By Michael Sinnett
Michael Sinnett is Vice President of Shelters at Catholic Charities in the Archdiocese of Denver.
On a recent medical mission to the town of Ayaviri, high in the Andes mountains of southern Peru, I met a man whose elbows had been frozen at a 45-degree angle for 20 years. He couldn’t dress himself. After an examination, one of the doc-tors gave the man an injection in his elbows. Within minutes, he had some range of motion. He started to cry. And he was so excited to go home to give his wife a hug.
My job was as a volunteer. I don’t have a medical background, so I would register patients to get their height and weight, then take their temperature. Then they would be taken to a triage table to determine their ailment and the priority of their care. The ages of the patients ranged from six months to 93 years.
The poverty is just unbelievable, but the culture of faith is so deep there. You try to see the face of Jesus in the people who need help and love on them. There was a young girl who had a tumor on her cheek. And an older man with a serious infection of the eye. The doctors were able to help them.
For more than 10 years, Ken and Dede Chism have been coordinating Medical Missions to Peru, in conjunction with Caritas, the equivalent of Catholic Charities in Ayaviri.
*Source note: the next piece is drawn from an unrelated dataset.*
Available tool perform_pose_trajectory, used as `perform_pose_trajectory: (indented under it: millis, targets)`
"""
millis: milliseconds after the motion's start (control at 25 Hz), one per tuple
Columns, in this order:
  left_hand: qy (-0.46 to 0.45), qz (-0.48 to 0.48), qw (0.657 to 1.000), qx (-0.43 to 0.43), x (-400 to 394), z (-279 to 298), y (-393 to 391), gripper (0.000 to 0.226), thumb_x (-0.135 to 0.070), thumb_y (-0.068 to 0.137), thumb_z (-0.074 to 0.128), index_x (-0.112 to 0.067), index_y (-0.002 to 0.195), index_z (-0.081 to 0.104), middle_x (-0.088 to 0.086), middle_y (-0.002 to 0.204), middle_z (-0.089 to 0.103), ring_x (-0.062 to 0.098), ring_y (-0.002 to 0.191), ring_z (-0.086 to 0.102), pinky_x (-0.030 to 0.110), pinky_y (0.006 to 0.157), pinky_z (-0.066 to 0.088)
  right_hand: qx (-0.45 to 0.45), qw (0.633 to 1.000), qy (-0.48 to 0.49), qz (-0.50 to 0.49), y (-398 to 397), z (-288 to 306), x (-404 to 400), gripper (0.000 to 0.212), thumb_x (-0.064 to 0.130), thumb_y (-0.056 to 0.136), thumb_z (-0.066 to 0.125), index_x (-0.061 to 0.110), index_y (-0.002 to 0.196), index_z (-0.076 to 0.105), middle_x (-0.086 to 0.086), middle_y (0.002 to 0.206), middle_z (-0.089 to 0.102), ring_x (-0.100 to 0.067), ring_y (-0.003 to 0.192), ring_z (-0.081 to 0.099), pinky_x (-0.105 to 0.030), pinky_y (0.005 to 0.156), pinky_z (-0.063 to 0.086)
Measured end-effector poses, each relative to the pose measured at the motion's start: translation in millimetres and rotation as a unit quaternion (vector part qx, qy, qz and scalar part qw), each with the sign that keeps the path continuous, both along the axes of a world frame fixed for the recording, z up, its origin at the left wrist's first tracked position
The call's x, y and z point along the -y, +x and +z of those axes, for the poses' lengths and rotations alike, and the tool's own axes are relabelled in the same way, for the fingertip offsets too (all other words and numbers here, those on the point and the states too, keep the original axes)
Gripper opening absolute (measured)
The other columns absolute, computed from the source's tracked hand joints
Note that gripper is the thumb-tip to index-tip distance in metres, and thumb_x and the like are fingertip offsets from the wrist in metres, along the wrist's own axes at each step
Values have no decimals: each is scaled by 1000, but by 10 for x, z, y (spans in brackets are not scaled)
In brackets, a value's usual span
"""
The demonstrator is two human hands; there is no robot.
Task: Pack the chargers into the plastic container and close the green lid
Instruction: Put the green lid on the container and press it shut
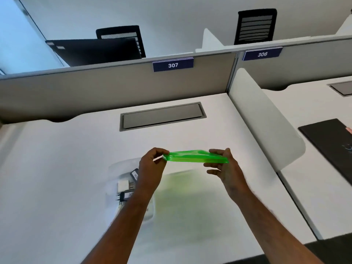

Years ago, their daughter Abby and my son Justin (who are married) started helping with the coordination of the mission. Three years ago, my wife went. Now it was my turn to go.
It’s not inexpensive, about a $3,000 investment per person. About 70 medical care providers and volunteers took the trip from Oct. 12-20. There were people from Florida, Texas and California, and from Colombia. Our group flew from Denver to Miami to Lima to Cusco, where we toured the Cathedral of Cusco, which was built beginning in the mid-1500s and completed in the mid-1600s.
Then we took a five-hour bus ride to Ayaviri on a gravel road. It’s not a vacation. Medical providers are leaving hospitals and their practices to be in Peru. The group included eye doctors, physical therapists, pediatricians, OB/GYNs and ten dentists. We would provide pharmaceutical medicine and vitamins, medical supplies and ongoing services. Everything was paid for through donations raised by the mission team. More than 1,400 people were served in a very remote area where care is not easily accessible, let alone affordable.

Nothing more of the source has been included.